▶ [ACTION ITEM] What do the lines from the one containing "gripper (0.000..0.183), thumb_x" through the end of the listing below say? Restate them word for word and give nothing else.
______________________________
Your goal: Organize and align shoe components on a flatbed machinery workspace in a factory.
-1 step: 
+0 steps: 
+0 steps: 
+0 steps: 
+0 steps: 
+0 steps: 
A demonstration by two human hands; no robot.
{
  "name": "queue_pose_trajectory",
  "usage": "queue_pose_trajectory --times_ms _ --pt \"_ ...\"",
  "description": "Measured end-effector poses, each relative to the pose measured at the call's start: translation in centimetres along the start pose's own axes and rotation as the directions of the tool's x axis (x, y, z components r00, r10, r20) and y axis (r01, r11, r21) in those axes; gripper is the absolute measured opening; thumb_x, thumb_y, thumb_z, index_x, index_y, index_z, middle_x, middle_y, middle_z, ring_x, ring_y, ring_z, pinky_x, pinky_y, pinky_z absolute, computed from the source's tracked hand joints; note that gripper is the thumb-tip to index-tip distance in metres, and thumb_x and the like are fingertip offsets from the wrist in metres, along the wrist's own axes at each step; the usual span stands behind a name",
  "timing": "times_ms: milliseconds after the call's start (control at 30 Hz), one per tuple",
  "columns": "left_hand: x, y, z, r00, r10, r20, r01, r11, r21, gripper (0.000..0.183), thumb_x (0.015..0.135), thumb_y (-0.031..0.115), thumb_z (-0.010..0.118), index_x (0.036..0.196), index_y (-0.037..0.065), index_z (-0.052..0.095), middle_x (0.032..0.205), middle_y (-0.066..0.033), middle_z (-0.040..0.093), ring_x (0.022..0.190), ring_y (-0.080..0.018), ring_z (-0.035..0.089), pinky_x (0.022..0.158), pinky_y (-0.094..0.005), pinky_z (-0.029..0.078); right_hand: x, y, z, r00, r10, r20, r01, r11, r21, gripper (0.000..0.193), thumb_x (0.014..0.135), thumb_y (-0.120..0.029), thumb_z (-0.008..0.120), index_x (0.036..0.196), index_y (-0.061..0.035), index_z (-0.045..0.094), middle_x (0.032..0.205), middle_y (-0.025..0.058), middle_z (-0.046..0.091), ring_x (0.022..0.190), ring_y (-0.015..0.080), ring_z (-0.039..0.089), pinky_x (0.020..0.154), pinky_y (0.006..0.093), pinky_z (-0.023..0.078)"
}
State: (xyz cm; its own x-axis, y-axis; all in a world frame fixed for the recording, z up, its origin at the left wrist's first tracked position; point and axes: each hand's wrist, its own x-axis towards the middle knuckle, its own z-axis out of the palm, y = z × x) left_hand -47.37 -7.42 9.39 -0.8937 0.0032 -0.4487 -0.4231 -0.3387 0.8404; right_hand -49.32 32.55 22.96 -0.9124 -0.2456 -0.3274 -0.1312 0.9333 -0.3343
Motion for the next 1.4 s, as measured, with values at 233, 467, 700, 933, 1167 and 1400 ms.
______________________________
▶ [EXERCISE ANSWER]
  "columns": "left_hand: x, y, z, r00, r10, r20, r01, r11, r21, gripper (0.000..0.183), thumb_x (0.015..0.135), thumb_y (-0.031..0.115), thumb_z (-0.010..0.118), index_x (0.036..0.196), index_y (-0.037..0.065), index_z (-0.052..0.095), middle_x (0.032..0.205), middle_y (-0.066..0.033), middle_z (-0.040..0.093), ring_x (0.022..0.190), ring_y (-0.080..0.018), ring_z (-0.035..0.089), pinky_x (0.022..0.158), pinky_y (-0.094..0.005), pinky_z (-0.029..0.078); right_hand: x, y, z, r00, r10, r20, r01, r11, r21, gripper (0.000..0.193), thumb_x (0.014..0.135), thumb_y (-0.120..0.029), thumb_z (-0.008..0.120), index_x (0.036..0.196), index_y (-0.061..0.035), index_z (-0.045..0.094), middle_x (0.032..0.205), middle_y (-0.025..0.058), middle_z (-0.046..0.091), ring_x (0.022..0.190), ring_y (-0.015..0.080), ring_z (-0.039..0.089), pinky_x (0.020..0.154), pinky_y (0.006..0.093), pinky_z (-0.023..0.078)"
}
State: (xyz cm; its own x-axis, y-axis; all in a world frame fixed for the recording, z up, its origin at the left wrist's first tracked position; point and axes: each hand's wrist, its own x-axis towards the middle knuckle, its own z-axis out of the palm, y = z × x) left_hand -47.37 -7.42 9.39 -0.8937 0.0032 -0.4487 -0.4231 -0.3387 0.8404; right_hand -49.32 32.55 22.96 -0.9124 -0.2456 -0.3274 -0.1312 0.9333 -0.3343
Motion for the next 1.4 s, as measured, with values at 233, 467, 700, 933, 1167 and 1400 ms.

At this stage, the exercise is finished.